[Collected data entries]
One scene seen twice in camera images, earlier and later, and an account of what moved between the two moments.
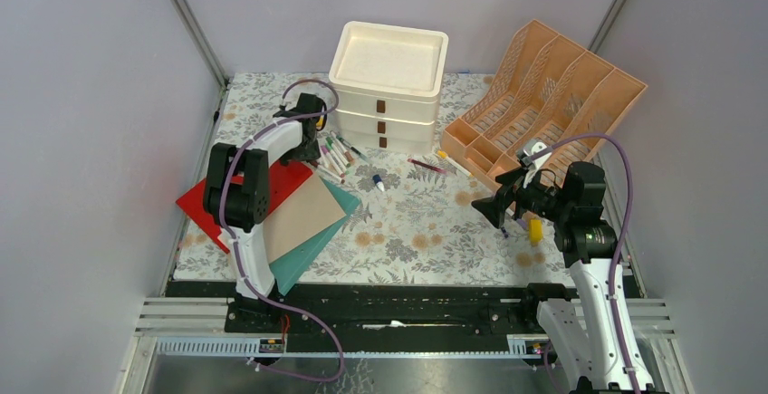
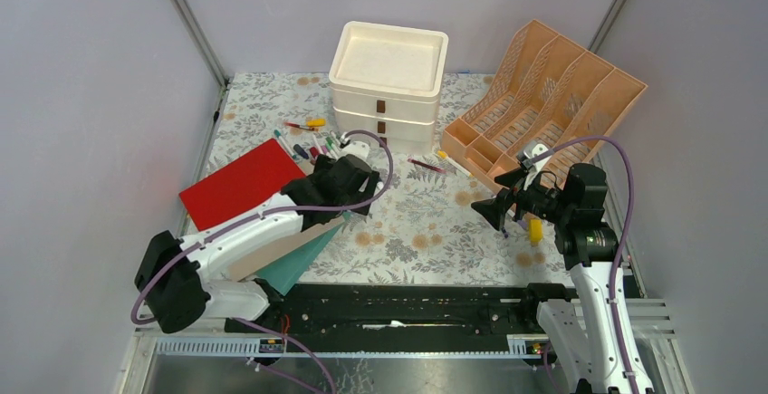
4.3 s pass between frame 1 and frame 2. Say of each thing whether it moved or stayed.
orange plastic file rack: stayed
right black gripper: stayed
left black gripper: moved
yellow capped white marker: stayed
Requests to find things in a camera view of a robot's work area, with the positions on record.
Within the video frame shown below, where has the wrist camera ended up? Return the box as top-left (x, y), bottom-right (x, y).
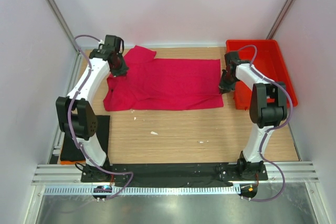
top-left (102, 35), bottom-right (124, 53)
top-left (224, 51), bottom-right (240, 67)

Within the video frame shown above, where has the right aluminium corner post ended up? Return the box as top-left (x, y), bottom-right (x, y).
top-left (266, 0), bottom-right (295, 40)

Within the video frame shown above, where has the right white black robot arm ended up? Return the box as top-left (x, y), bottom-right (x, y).
top-left (219, 60), bottom-right (291, 180)

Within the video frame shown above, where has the black folded t shirt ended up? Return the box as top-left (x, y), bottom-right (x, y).
top-left (59, 114), bottom-right (111, 162)

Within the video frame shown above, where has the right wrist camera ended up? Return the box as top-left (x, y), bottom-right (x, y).
top-left (224, 51), bottom-right (240, 67)

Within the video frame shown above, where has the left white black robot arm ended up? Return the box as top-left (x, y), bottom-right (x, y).
top-left (56, 49), bottom-right (128, 182)

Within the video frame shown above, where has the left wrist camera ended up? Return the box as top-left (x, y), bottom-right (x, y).
top-left (102, 35), bottom-right (124, 53)

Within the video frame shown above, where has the magenta t shirt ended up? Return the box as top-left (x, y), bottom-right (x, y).
top-left (103, 46), bottom-right (224, 111)

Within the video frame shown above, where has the orange folded t shirt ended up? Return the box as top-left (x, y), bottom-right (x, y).
top-left (59, 161), bottom-right (86, 165)

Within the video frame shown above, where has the aluminium corner post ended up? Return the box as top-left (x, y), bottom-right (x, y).
top-left (46, 0), bottom-right (78, 52)
top-left (266, 0), bottom-right (295, 40)

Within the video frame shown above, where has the red plastic bin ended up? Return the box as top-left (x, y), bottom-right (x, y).
top-left (226, 39), bottom-right (298, 110)

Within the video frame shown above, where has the slotted grey cable duct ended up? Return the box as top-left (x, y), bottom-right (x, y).
top-left (44, 184), bottom-right (240, 196)

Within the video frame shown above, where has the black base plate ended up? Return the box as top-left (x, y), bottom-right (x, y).
top-left (75, 163), bottom-right (268, 188)

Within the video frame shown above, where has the left aluminium corner post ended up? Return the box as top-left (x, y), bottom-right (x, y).
top-left (46, 0), bottom-right (78, 52)

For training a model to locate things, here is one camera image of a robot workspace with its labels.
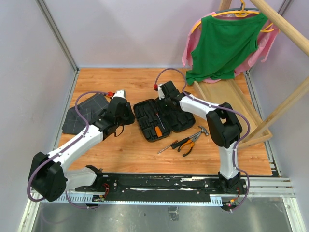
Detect aluminium frame rail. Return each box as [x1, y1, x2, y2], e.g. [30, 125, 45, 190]
[35, 0, 80, 73]

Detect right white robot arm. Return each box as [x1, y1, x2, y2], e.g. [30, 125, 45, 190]
[154, 81, 242, 193]

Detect wooden rack frame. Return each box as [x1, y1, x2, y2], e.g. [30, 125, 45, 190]
[218, 0, 309, 137]

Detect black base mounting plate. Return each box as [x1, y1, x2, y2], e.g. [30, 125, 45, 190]
[75, 173, 249, 204]

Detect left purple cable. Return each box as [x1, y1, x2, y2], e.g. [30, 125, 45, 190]
[27, 90, 114, 224]

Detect grey checked cloth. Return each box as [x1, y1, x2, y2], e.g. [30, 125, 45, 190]
[62, 93, 109, 135]

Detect green sleeveless shirt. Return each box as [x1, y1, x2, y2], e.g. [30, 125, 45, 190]
[186, 13, 267, 85]

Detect orange-handled screwdriver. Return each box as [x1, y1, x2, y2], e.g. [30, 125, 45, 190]
[154, 126, 163, 138]

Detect silver metal file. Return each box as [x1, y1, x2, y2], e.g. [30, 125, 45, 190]
[158, 140, 178, 154]

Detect orange-black pliers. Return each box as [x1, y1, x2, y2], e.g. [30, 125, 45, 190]
[177, 132, 201, 157]

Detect black plastic tool case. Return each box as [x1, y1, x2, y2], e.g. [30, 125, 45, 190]
[133, 98, 196, 142]

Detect yellow clothes hanger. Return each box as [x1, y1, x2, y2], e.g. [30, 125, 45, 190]
[191, 0, 275, 33]

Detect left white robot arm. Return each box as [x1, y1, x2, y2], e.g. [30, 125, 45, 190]
[27, 89, 135, 202]

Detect claw hammer black handle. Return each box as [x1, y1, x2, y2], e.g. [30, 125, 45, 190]
[171, 126, 209, 149]

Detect black-handled screwdriver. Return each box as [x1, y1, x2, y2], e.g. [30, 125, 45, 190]
[155, 112, 165, 129]

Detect wooden tray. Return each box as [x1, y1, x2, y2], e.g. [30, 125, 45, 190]
[193, 80, 273, 149]

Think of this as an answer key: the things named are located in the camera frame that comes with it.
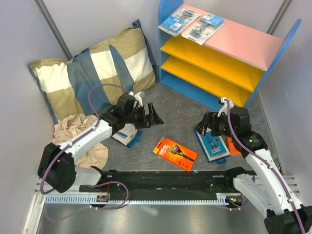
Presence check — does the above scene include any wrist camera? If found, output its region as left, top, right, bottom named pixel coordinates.
left=128, top=91, right=145, bottom=108
left=217, top=97, right=234, bottom=117

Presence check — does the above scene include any blue shelf with coloured boards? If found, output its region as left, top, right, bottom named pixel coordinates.
left=158, top=0, right=303, bottom=112

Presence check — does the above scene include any blue razor box right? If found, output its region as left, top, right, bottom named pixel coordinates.
left=194, top=129, right=230, bottom=164

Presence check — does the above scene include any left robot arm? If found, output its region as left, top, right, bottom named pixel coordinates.
left=38, top=94, right=164, bottom=195

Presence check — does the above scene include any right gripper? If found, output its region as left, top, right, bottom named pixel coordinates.
left=193, top=111, right=237, bottom=138

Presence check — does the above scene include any slotted cable duct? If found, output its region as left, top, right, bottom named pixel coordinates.
left=45, top=194, right=231, bottom=205

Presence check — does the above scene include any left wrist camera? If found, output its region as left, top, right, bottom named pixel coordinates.
left=128, top=91, right=145, bottom=108

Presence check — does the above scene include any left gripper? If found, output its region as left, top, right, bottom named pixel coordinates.
left=124, top=102, right=163, bottom=130

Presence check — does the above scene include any white blue razor box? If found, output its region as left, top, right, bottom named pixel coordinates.
left=111, top=130, right=143, bottom=149

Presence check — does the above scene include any checked beige blue pillow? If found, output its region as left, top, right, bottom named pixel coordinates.
left=28, top=20, right=159, bottom=123

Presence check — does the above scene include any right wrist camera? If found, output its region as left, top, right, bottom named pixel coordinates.
left=217, top=97, right=234, bottom=117

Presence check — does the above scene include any beige crumpled cloth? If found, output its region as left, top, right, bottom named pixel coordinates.
left=52, top=114, right=109, bottom=169

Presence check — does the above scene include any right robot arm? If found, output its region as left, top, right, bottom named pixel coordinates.
left=194, top=105, right=312, bottom=234

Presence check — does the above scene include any small orange razor box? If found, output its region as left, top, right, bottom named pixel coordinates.
left=226, top=136, right=241, bottom=156

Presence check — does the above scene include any orange Gillette Fusion5 box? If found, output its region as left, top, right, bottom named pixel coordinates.
left=153, top=137, right=198, bottom=172

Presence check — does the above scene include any clear blister razor pack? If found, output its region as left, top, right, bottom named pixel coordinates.
left=182, top=12, right=226, bottom=45
left=158, top=7, right=201, bottom=37

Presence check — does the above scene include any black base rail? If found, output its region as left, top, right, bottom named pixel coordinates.
left=79, top=167, right=255, bottom=201

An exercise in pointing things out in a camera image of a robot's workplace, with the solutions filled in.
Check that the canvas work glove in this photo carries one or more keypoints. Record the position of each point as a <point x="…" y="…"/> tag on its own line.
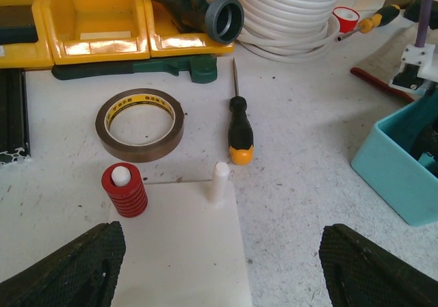
<point x="378" y="68"/>

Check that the green pipe wrench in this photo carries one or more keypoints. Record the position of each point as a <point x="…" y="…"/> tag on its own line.
<point x="201" y="68"/>

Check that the black box in bin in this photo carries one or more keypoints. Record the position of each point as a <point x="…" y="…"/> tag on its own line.
<point x="17" y="25"/>

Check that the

TASK: Above are the entries. Output exactly the lines beginning with the line that has "Detect claw hammer" and ending with the line that has "Think of this".

OUTPUT OF THE TASK:
Detect claw hammer black handle. Return each box as [x1, y1, x2, y2], e.g. [30, 125, 45, 190]
[171, 126, 209, 149]

Detect black-handled screwdriver. Return each box as [x1, y1, x2, y2], e.g. [30, 125, 45, 190]
[155, 112, 165, 129]

Detect wooden tray. Return each box as [x1, y1, x2, y2], e.g. [30, 125, 45, 190]
[193, 80, 273, 149]

Think of this as an answer key: the things named are located in the camera frame that comes with it.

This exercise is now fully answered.